NetZero is an idealab! Capital Partner, so I'm not terribly surprised there. EarthLink and Excite@Home are big and well-respected names, and surely do carry _some_ weight as to setting precedents. But these organizations do not the internet make, and the success of new.net's new TLD's is dependent upon widespread adaptation. What incentive -- operational, financial, and otherwise -- is there for other providers to follow suit? What differentiates new.net from other people who might want to utilize similar tactics for TLD's of their own? And what happens when there's TLD overlap between you and other alternate registrars? Clearly some sort of authority structure, be it ICANN or something idealab!-created to "compete" with ICANN, is needed. I'm sure Dr. Joe Baptista and Roeland Meyer would like it if the global Internet could resolve .god domains, and certainly Jim Phlemming has a TLD up his sleeves to be used in conjunction with IPv8 rollout... ;)
This is obviously less clean than just having ICANN list new TLDs.
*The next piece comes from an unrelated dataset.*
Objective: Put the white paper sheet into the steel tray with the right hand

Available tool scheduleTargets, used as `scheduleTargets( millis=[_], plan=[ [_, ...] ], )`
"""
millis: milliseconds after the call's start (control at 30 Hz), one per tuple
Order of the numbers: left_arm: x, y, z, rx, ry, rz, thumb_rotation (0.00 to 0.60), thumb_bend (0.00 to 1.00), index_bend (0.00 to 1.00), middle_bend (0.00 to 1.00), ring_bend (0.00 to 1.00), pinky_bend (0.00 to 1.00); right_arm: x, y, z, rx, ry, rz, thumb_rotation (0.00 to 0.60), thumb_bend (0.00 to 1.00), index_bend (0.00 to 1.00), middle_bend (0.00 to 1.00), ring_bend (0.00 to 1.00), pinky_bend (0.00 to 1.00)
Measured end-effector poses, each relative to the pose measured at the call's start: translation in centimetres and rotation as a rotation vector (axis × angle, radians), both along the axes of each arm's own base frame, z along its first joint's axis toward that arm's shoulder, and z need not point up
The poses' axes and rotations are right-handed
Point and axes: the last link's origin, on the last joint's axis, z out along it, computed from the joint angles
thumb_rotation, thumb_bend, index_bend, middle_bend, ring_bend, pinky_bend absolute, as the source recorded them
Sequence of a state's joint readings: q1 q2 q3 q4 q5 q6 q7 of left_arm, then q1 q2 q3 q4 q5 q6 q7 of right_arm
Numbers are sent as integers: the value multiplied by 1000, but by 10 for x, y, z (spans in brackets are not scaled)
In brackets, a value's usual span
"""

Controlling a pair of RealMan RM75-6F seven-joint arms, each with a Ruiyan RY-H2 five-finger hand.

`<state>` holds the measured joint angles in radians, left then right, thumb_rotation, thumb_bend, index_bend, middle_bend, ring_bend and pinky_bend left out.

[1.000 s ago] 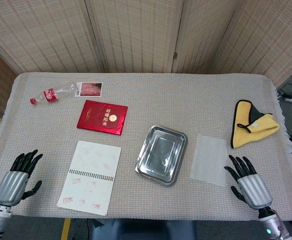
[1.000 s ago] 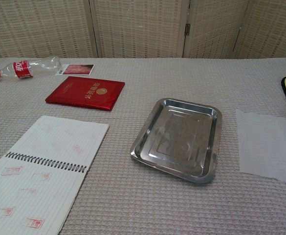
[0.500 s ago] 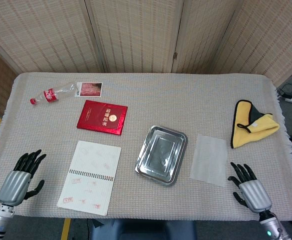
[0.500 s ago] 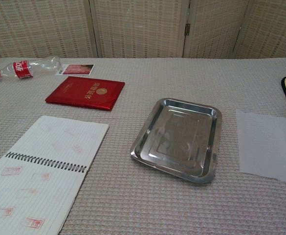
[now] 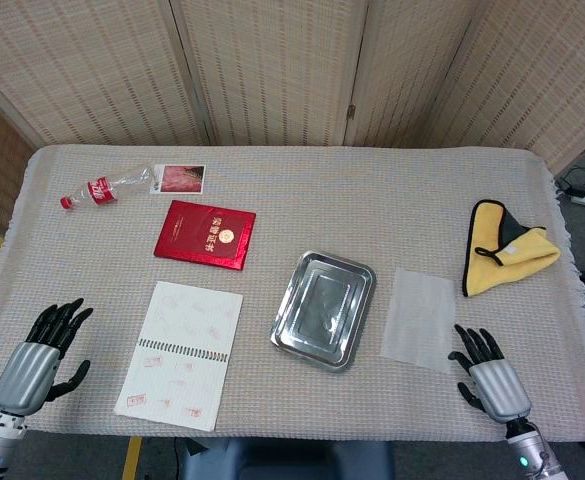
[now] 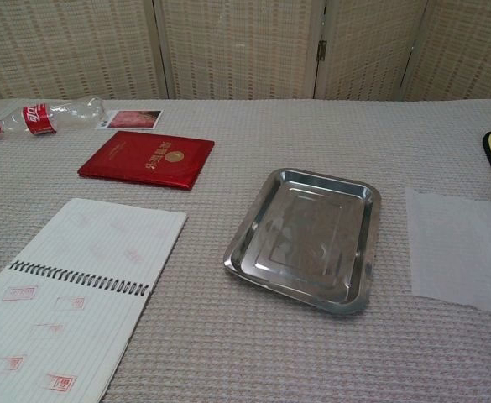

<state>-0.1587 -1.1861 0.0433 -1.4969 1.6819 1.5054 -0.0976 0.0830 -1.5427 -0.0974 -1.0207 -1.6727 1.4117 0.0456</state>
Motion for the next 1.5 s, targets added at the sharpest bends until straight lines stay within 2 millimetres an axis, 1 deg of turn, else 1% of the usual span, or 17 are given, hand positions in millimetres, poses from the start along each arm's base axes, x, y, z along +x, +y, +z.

But given the ongoing frustration with ICANN, there is significant interest in a different approach, and new.net is taking one.
I agree, ICANN (or is ICan't more appropriate?) is a very broken organization, and I wholeheartedly appreciate the efforts made by you and others to circumvent them through innovation such as this. Still, they're the folks most(?) Internet operators recognize as being in charge, and until that changes, I question the usefulness of alternate root servers. -adam
I'm pretty sure that I didn't want it to come to this, and I'm not entirely convinced that anyone should be doing it. But personal reservations aside, its happening. And I intend to see that its done as well as possible.
Then why did you and David ignore my plea to cooperate with the extant TLD managers, with whom the new.net TLDs now collide? You could have launched the new.net TLDs with a bunch of in-place registrants already hosting sites under the TLDs you have collided with. You could have built a shared registration system that could have encompassed all the non-ICANN TLDs, and helped create something that would have really given serious challenge to ICANN. But instead, you chose to ignore me, and the others. Now we have a mess on our hands, for example, who is really the registrant of warren.family, the one who has held the Pacificroot warren.family for 4 years, or the one who just got warren.family from new.net on Monday? What will new.net say to their customer when one of Pacficroot's registrants sends a C&D to a new.net registrant who has collided with their SLD? Is new.net's indemnity clause sufficient to protect you from liability to your customers, after you sold them something which subsequently got the new.net customer into a lawsuit? Maybe you want to run that one by David Hernand, see what he thinks. What a can of worms you have opened. I wish you had listened to me. And no, I'm not interested in a job at new.net anymore, in case you were wondering.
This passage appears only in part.